2026-04-01 11:47:01.1775044021
find x again in equation
70 Views Asked by Bumbble Comm https://math.techqa.club/user/bumbble-comm/detail At
3
You ask a few questions here.
For the first, regarding why $x^2+2x+1=(x+1)^2$, your reasoning is correct. I think most people would have written it differently (the coefficient is usually written first, so you wouldn't have $x2$, and a coefficient of $1$ is usually omitted, so you would simply write $x$ instead of $x1$ or $1x$), but that isn't the focus of your question.
Then you ask "Is $x$ a number?". In this context, yes it is.
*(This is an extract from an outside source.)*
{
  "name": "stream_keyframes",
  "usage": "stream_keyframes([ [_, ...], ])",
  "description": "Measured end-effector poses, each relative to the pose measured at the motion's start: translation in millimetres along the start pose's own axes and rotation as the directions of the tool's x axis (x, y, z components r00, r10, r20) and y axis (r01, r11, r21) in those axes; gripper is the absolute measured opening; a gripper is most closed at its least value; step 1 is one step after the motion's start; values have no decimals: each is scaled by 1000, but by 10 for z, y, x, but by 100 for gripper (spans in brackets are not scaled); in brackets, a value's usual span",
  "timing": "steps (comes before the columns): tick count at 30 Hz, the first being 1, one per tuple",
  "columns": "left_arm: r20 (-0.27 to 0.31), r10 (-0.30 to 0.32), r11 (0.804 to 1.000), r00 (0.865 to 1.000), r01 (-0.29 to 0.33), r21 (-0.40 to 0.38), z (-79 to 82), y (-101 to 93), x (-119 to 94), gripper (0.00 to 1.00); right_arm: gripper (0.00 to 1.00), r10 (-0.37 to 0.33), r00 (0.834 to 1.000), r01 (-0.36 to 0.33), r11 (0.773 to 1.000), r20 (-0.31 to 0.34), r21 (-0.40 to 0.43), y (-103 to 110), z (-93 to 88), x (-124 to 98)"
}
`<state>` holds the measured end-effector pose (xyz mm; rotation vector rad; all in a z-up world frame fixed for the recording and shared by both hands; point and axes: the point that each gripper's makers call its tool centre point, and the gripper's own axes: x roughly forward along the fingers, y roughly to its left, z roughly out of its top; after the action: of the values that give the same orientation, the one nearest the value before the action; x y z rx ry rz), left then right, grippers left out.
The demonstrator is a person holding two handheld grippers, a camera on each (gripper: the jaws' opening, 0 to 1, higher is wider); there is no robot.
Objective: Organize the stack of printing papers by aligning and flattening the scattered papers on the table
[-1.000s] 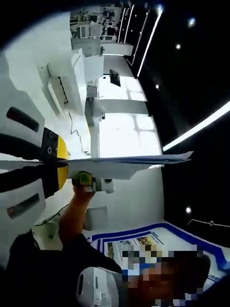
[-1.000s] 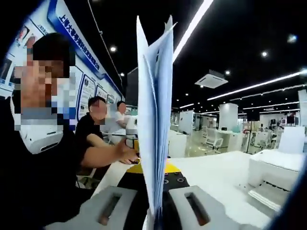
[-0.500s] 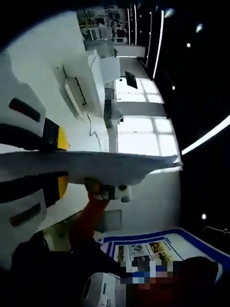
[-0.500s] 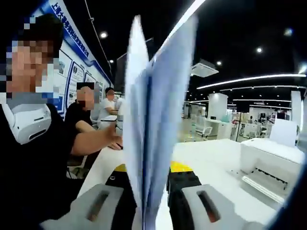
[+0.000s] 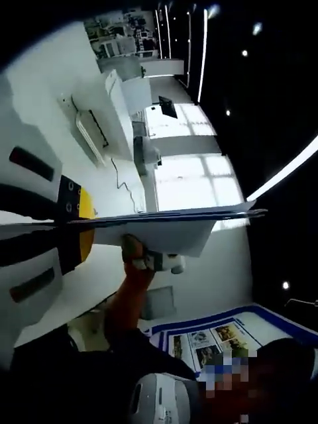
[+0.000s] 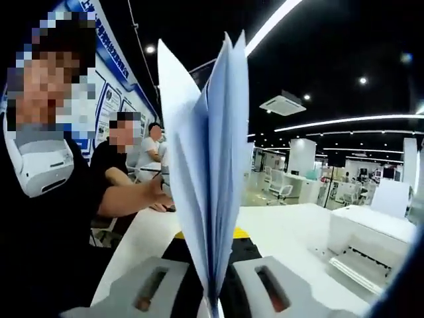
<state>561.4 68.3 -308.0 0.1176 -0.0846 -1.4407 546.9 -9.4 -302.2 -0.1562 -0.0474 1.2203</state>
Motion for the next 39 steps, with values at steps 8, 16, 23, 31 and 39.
stream_keyframes([
  [8,-7,46,999,999,-46,-16,-137,106,12,15,7,-19,1000,19,999,0,27,-47,-77,44],
  [16,-15,45,994,999,-46,-98,-309,110,126,30,23,-72,997,73,995,-10,66,-120,-186,77],
  [23,-50,47,988,998,-54,-143,-270,182,236,25,22,-71,997,70,994,5,84,-135,-35,136],
  [31,-30,65,986,997,-68,-151,-246,232,90,7,0,-75,996,66,986,55,153,-249,12,-38],
  [39,-2,39,992,999,-39,-123,-73,104,64,7,0,-56,994,42,988,92,146,-155,193,-54],
])
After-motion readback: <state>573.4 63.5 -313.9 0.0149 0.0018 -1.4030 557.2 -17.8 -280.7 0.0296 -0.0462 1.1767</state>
The value of $x$ is currently unknown (meaning you don't know which number $x$ is), but that doesn't change the fact that it is a number.
So then you can take the square root of both sides of the equation $(x+1)^2=0$. However, if you are not comparing to zero, like if you had the equation $y^2=4$, you would need to consider both the positive and negative square roots. In this case, if $y^2=4$, then you could have $y=\sqrt{4}=2$ or $y=-\sqrt{4}=-2$, because both $2^2=4$ and $(-2)^2=4$. Since $-0=0$, though, you don't have to worry about that here.
Your final answer, then, is also correct. $x=-1$ is the solution to the equation.